EXERCISE DETAILS: Only the pictures are to be left out; set down the rest of the records exactly.

RECORDS FOR THE EXERCISE:
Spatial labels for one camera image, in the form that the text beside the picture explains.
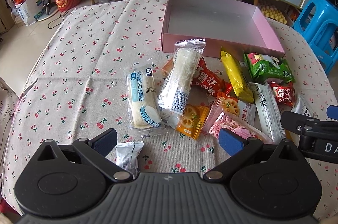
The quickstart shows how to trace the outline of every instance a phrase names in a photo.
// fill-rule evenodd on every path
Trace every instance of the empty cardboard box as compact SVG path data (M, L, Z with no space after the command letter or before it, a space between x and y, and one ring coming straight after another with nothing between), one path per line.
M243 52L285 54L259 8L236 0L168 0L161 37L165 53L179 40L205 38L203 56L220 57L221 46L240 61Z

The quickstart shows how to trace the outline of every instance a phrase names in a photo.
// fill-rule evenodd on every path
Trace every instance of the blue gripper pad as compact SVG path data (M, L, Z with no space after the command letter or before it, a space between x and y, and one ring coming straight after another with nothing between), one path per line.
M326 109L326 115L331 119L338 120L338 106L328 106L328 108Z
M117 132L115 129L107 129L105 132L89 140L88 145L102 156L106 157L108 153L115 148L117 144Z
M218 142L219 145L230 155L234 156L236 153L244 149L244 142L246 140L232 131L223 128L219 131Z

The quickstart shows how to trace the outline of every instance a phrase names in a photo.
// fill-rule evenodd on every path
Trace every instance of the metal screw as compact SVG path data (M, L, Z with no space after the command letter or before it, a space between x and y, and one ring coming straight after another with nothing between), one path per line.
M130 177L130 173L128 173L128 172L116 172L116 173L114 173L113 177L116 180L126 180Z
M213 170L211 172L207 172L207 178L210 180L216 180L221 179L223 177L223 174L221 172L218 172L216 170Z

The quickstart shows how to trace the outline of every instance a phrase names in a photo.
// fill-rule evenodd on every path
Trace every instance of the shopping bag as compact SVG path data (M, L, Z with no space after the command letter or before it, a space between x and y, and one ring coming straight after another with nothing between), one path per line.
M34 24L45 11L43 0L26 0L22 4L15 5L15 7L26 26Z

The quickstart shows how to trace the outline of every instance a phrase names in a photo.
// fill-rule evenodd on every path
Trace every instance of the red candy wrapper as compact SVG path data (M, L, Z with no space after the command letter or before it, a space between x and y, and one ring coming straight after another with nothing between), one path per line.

ANSWER FOR THIS EXERCISE:
Spatial labels for one camera image, in the form that the text beside the picture explains.
The quickstart shows how to trace the outline of every instance a phrase names in a photo.
// fill-rule evenodd on every path
Trace every instance of the empty cardboard box as compact SVG path data (M, L, Z with no space after the command letter or before it, a space between x and y, and one ring coming straight after another with nothing between), one path per line.
M243 52L285 54L259 8L236 0L168 0L161 37L165 53L179 40L205 38L203 56L220 57L221 46L240 61Z

The quickstart shows how to trace the outline of every instance a phrase names in a photo.
// fill-rule evenodd on every path
Trace every instance of the blue gripper pad as compact SVG path data (M, L, Z with no space after the command letter or before it, a space between x and y, and one ring coming straight after another with nothing between), one path per line.
M326 109L326 115L331 119L338 120L338 106L328 106L328 108Z
M117 132L115 129L107 129L105 132L89 140L88 145L102 156L106 157L108 153L115 148L117 144Z
M218 142L219 145L230 155L234 156L236 153L244 149L244 142L246 140L232 131L223 128L219 131Z

The quickstart shows how to trace the outline of every instance a phrase names in a photo.
// fill-rule evenodd on every path
Trace every instance of the metal screw as compact SVG path data (M, L, Z with no space after the command letter or before it, a space between x and y, and one ring coming straight after another with nothing between), one path per line.
M130 177L130 173L128 173L128 172L116 172L116 173L114 173L113 177L116 180L126 180Z
M213 170L211 172L207 172L207 178L210 180L216 180L221 179L223 177L223 174L221 172L218 172L216 170Z

The quickstart shows how to trace the outline of every instance a phrase names in a photo.
// fill-rule evenodd on every path
Trace every instance of the shopping bag as compact SVG path data (M, L, Z with no space after the command letter or before it, a space between x and y, and one ring coming straight after another with nothing between), one path per line.
M34 24L45 11L43 0L26 0L22 4L15 5L15 7L26 26Z

The quickstart shows how to trace the outline of every instance a phrase names in a photo.
// fill-rule evenodd on every path
Trace every instance of the red candy wrapper as compact SVG path data (M, L, Z with no space after the command letter or before it, a space between x and y, and one ring coming straight after another with nothing between), one path per line.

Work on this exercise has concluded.